**Task objective:** Copy out each line of the data below in which the string "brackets" appears.

--- Data for review Enclosed Below ---

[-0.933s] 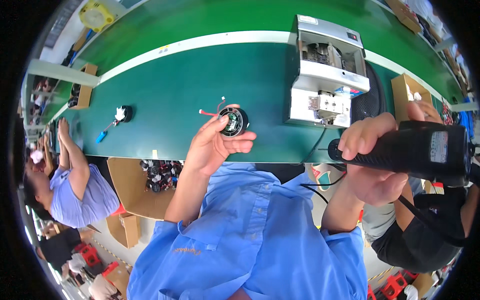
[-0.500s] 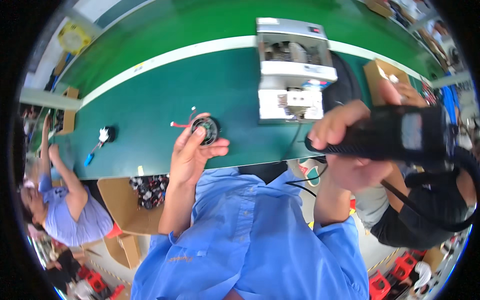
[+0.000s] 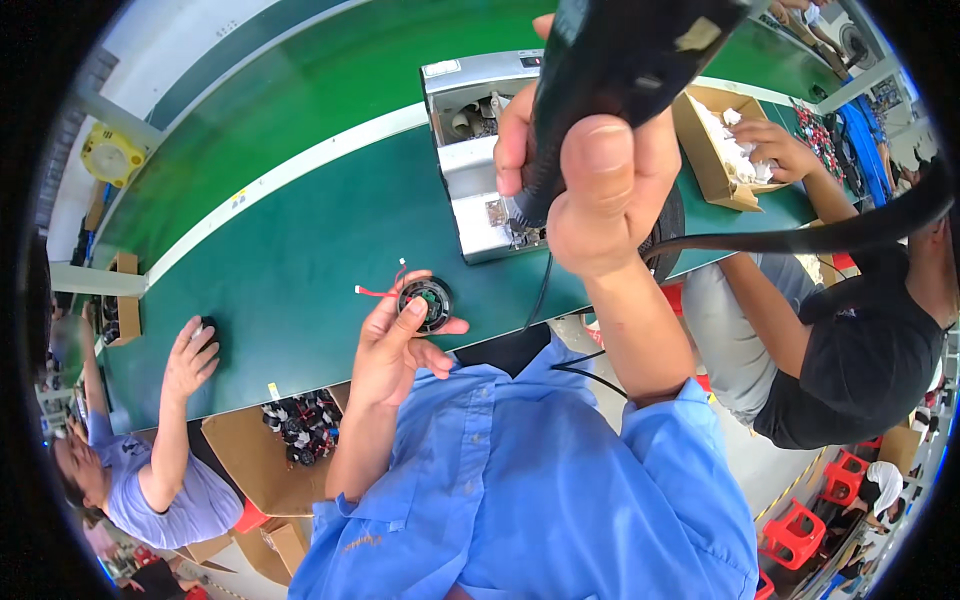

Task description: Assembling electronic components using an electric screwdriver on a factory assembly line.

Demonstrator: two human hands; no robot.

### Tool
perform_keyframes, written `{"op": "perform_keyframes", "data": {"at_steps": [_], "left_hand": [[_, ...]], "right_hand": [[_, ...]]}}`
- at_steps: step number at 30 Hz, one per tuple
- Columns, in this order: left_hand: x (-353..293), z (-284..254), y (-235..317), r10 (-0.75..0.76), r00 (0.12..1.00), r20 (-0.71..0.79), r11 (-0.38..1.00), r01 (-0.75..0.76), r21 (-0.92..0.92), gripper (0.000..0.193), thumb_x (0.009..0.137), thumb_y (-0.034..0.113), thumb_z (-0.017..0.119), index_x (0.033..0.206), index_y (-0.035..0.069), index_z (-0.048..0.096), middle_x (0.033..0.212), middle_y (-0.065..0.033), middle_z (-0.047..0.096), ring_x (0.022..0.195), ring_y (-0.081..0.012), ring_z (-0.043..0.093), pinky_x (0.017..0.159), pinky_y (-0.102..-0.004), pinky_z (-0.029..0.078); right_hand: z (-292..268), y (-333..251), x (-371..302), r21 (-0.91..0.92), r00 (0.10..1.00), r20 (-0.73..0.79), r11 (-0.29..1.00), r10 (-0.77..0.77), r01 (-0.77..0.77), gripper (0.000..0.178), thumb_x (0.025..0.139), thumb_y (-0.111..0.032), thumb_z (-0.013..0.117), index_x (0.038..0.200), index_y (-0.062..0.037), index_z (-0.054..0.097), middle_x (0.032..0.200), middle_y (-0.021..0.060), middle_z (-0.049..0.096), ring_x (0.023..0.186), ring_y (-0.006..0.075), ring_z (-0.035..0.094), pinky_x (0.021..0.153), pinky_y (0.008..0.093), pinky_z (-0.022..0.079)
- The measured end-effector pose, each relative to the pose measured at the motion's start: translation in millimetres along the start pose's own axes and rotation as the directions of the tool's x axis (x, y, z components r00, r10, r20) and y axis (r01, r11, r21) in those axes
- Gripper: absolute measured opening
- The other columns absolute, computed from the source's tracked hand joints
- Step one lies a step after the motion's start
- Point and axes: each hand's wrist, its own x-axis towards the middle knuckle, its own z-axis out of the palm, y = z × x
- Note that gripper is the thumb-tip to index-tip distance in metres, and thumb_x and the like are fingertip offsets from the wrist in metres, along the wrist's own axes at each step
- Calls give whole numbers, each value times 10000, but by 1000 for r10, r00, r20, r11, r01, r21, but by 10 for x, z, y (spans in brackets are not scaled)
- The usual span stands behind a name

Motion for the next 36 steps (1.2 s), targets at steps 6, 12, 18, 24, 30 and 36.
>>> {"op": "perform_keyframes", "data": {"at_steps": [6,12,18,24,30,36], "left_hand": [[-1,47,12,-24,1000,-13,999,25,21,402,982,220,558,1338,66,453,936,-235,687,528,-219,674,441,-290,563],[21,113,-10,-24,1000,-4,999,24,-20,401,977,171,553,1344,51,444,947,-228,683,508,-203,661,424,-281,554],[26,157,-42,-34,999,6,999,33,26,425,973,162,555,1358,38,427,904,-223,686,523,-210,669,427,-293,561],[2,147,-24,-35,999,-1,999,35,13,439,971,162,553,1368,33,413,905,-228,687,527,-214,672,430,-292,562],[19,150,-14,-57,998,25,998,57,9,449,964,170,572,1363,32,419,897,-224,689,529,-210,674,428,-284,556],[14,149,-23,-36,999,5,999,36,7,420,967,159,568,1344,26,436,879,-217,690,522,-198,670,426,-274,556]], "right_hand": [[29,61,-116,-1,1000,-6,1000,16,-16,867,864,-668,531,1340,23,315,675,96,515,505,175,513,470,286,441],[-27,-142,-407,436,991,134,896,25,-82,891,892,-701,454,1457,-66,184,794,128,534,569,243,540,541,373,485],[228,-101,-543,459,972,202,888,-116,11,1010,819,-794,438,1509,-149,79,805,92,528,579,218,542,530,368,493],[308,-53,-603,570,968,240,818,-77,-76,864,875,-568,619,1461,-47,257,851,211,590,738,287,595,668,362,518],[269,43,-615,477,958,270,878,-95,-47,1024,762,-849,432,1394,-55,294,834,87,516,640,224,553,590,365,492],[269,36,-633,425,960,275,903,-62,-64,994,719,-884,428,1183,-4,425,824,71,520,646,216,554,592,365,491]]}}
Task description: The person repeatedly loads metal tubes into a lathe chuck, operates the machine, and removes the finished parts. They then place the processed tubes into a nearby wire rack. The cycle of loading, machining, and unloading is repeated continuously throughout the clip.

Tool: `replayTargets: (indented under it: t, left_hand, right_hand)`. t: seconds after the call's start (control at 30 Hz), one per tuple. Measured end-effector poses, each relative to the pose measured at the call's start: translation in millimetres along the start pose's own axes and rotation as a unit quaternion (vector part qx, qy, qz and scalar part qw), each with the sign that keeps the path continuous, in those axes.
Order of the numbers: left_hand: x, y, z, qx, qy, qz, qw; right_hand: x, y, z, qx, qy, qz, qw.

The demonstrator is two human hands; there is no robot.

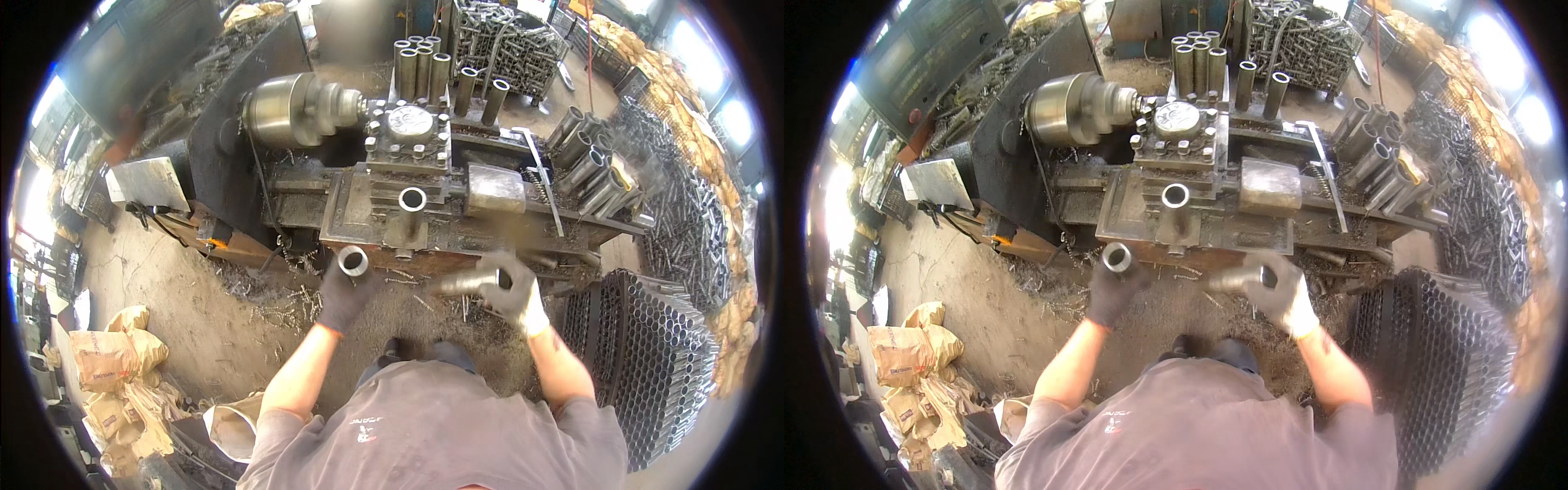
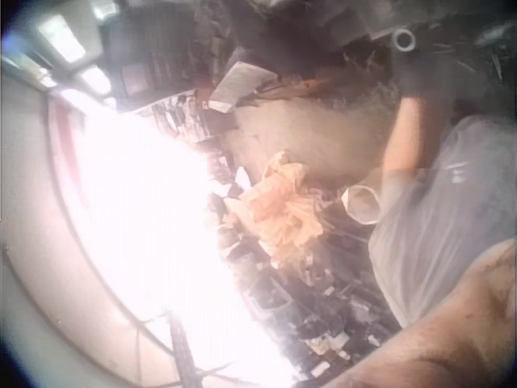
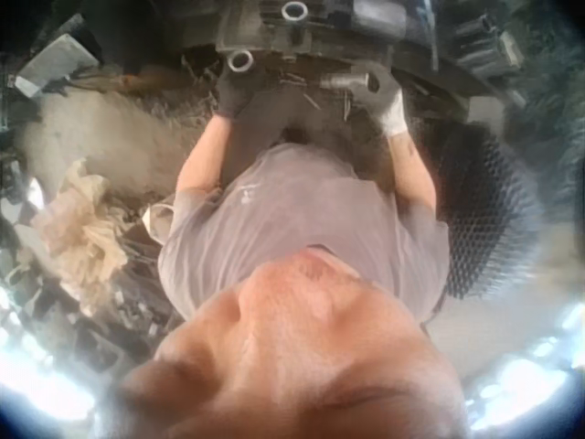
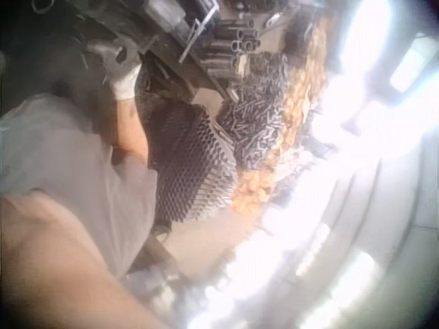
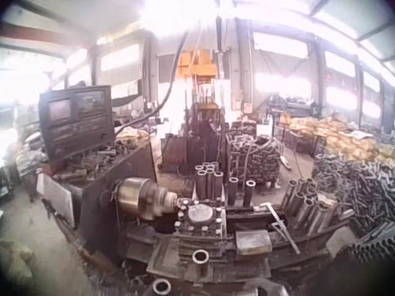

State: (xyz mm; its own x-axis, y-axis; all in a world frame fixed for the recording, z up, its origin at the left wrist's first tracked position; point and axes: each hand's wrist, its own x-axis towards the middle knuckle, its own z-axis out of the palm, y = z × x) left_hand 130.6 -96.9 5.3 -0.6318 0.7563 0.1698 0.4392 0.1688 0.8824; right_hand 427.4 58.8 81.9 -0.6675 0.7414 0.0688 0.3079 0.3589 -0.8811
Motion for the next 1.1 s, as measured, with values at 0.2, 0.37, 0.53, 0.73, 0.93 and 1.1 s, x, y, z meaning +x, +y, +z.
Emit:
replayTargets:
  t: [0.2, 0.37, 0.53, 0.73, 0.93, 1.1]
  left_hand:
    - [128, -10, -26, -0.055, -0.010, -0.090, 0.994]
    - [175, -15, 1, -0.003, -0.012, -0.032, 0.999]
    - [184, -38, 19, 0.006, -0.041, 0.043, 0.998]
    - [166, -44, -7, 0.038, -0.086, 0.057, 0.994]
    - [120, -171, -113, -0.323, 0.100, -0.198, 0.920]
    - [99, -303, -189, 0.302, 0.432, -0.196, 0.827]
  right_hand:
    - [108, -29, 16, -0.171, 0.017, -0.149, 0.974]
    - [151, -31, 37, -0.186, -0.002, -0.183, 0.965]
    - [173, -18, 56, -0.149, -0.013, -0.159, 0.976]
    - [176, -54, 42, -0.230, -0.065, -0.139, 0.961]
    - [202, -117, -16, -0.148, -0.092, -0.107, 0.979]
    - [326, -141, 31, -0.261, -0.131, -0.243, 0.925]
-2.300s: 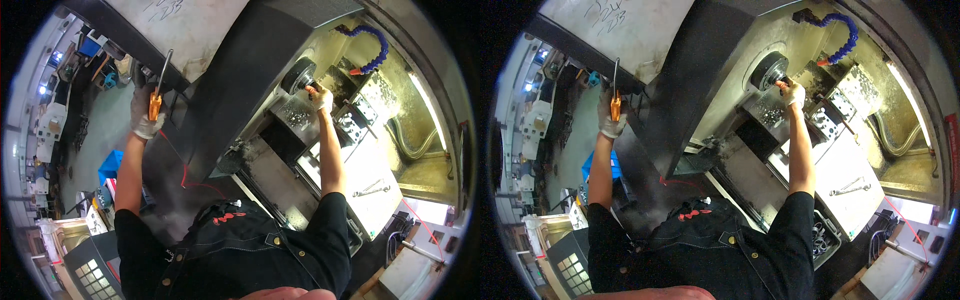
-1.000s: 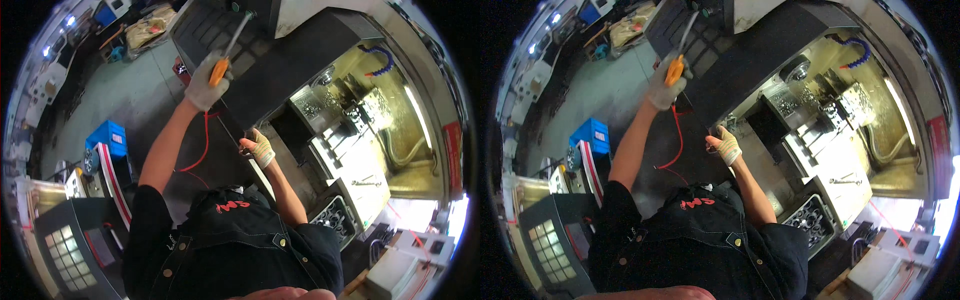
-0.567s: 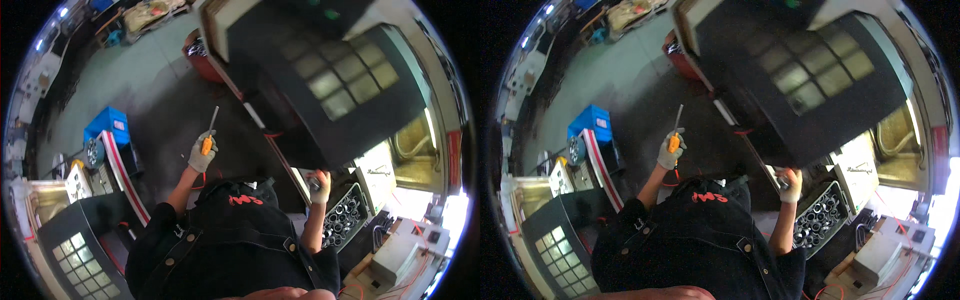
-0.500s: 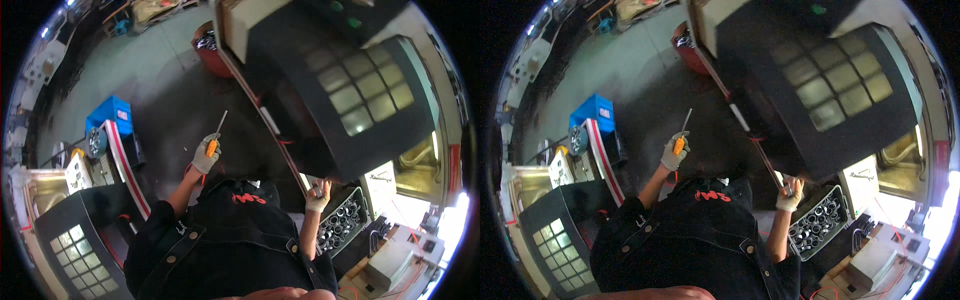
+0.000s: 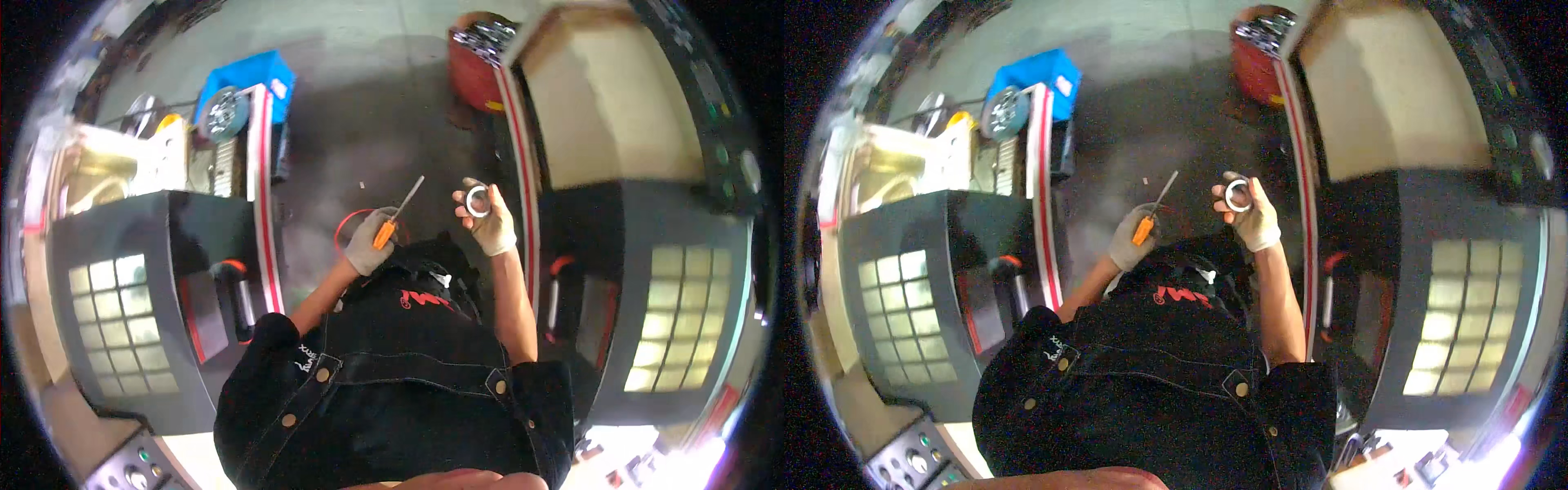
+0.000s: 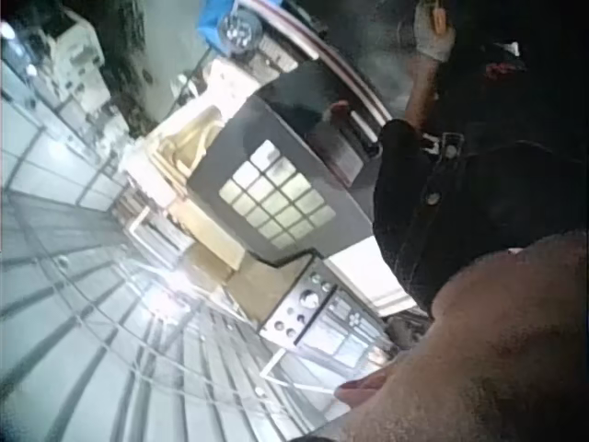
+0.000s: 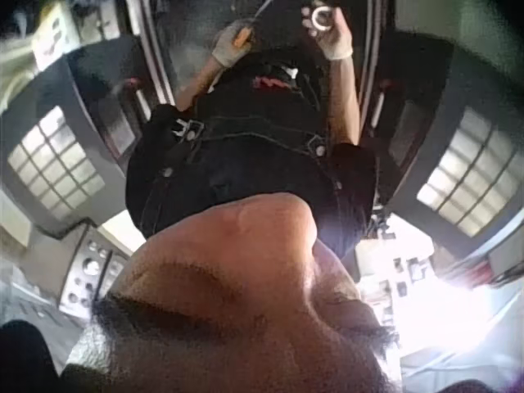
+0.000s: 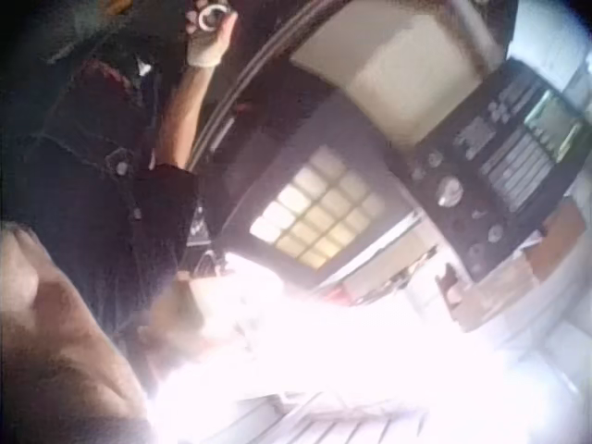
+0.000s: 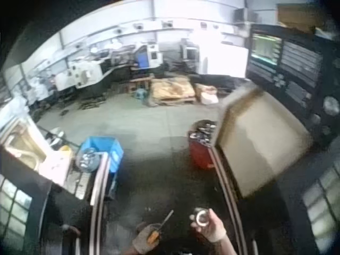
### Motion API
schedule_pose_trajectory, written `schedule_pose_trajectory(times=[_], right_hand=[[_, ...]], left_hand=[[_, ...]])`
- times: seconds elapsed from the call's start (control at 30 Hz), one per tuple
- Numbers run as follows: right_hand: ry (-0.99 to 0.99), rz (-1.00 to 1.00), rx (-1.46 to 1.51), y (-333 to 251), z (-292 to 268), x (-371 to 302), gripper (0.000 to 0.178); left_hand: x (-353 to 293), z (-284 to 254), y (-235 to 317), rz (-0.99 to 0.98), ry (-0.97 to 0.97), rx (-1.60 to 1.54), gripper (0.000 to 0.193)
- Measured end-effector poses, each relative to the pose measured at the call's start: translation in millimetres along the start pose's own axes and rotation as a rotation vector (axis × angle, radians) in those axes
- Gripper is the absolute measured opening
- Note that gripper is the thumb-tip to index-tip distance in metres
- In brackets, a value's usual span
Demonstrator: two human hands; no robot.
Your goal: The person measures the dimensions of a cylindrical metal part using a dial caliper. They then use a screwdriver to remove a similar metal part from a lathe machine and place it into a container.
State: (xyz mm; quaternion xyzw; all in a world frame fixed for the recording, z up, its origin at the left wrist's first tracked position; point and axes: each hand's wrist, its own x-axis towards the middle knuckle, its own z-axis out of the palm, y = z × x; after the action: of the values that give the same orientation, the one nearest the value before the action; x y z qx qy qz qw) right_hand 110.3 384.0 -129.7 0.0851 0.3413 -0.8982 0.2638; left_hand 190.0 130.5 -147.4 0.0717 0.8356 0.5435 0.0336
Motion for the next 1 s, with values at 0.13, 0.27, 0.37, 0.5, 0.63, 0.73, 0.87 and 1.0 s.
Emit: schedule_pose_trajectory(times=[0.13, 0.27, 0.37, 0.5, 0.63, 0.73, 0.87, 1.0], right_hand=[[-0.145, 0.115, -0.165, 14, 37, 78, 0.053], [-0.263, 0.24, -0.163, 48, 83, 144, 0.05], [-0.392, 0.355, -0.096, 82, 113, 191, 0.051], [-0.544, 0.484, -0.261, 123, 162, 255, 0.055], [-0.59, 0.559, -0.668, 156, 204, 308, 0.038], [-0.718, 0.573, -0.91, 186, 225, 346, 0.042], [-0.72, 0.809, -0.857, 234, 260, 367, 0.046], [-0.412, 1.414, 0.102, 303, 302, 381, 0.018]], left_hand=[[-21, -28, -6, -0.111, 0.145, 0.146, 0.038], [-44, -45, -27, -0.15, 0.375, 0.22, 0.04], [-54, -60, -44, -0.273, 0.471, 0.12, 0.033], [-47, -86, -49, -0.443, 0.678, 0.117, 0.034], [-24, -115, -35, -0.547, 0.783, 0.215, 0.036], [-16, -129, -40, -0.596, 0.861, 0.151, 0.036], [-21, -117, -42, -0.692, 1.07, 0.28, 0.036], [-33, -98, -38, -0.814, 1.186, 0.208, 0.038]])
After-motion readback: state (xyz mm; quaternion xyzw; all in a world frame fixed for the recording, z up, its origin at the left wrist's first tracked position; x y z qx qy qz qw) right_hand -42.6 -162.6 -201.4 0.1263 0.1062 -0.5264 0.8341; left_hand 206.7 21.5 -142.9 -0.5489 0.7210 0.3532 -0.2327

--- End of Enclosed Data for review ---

**Result for this exercise:**
- Calls give whole numbers, each value times 10000, but by 1000 for r10, r00, r20, r11, r01, r21, but by 10 for x, z, y (spans in brackets are not scaled)
- In brackets, a value's usual span

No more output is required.